- Task inputs

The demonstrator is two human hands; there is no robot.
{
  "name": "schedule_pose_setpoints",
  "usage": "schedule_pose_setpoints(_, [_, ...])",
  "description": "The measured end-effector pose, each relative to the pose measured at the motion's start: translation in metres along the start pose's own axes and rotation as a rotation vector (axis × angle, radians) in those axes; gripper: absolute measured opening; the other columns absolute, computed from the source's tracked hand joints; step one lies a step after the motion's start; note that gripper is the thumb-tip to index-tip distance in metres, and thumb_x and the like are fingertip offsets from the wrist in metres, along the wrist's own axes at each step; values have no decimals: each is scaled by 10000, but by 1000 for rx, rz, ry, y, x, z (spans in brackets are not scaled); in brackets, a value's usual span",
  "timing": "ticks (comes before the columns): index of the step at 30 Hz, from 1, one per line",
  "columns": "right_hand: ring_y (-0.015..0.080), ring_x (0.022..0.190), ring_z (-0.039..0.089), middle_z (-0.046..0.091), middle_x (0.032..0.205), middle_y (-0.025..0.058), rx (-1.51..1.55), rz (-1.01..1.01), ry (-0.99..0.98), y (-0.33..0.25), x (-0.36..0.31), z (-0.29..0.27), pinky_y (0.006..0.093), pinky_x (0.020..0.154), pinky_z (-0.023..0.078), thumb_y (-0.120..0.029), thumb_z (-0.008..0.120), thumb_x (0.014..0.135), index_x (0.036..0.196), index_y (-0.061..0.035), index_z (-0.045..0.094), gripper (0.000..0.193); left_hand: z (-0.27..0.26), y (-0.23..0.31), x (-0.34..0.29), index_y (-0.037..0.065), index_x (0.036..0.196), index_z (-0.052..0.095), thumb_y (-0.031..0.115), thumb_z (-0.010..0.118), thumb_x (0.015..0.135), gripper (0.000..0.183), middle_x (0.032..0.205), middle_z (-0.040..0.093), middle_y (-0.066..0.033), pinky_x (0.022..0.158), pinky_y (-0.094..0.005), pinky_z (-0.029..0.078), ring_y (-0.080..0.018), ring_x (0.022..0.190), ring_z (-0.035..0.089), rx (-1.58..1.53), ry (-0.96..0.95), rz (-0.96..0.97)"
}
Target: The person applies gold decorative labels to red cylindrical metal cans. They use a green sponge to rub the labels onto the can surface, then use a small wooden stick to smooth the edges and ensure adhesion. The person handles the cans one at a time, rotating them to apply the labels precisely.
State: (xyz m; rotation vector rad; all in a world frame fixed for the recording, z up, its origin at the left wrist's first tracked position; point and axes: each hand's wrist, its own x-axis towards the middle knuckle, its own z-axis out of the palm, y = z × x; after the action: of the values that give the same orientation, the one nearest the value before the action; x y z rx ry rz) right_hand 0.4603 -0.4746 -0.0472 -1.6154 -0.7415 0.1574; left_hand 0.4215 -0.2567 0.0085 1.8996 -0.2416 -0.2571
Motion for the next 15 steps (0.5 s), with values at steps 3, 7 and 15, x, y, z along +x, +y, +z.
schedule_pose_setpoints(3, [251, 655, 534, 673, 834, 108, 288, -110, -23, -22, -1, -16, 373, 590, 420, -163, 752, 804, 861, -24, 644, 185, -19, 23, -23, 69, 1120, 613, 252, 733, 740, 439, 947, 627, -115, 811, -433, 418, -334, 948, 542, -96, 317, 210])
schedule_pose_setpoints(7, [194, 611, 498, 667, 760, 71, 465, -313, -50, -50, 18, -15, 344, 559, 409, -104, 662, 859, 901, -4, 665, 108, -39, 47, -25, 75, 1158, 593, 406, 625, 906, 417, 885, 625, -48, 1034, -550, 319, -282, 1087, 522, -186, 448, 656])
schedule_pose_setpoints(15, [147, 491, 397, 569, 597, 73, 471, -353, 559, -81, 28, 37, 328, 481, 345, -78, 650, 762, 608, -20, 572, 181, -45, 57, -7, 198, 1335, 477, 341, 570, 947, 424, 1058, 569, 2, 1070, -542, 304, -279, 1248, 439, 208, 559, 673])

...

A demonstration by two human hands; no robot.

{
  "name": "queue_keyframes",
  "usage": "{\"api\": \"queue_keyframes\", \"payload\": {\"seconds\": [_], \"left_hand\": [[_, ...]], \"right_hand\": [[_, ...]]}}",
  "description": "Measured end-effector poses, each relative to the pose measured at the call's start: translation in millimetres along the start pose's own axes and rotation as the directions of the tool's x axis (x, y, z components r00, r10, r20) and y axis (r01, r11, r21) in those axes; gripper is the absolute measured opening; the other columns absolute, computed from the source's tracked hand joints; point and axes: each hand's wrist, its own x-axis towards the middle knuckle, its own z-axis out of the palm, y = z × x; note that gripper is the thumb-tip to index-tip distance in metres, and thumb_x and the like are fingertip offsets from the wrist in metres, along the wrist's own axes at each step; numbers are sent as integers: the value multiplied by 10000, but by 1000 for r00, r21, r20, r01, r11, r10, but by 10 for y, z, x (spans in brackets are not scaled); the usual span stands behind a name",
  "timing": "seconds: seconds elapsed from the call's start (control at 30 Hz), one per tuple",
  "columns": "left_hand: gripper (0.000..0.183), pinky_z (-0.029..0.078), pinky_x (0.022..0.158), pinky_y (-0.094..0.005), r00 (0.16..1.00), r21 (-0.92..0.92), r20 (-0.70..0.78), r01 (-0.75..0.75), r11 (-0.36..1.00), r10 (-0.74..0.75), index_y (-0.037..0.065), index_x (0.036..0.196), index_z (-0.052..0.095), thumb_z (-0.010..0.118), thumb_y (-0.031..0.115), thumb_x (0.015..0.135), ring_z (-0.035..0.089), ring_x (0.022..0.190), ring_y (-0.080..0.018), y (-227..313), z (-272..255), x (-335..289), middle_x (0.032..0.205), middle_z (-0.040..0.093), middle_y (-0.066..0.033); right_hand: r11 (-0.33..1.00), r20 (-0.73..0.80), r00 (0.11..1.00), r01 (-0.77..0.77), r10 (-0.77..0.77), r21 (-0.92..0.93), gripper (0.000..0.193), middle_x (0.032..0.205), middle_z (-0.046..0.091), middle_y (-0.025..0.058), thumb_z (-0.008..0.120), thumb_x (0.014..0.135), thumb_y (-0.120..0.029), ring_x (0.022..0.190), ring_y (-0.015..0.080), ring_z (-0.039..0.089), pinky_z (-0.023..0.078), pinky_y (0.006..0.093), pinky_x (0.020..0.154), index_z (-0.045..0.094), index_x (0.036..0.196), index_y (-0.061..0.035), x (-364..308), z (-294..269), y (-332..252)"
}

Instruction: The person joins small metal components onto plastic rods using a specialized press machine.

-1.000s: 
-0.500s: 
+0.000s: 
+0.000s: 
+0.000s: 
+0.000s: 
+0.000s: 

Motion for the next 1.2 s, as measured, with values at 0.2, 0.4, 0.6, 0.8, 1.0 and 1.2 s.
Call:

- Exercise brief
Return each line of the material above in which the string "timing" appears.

- Answer section
  "timing": "ticks (comes before the columns): index of the step at 30 Hz, from 1, one per line",
  "timing": "seconds: seconds elapsed from the call's start (control at 30 Hz), one per tuple",

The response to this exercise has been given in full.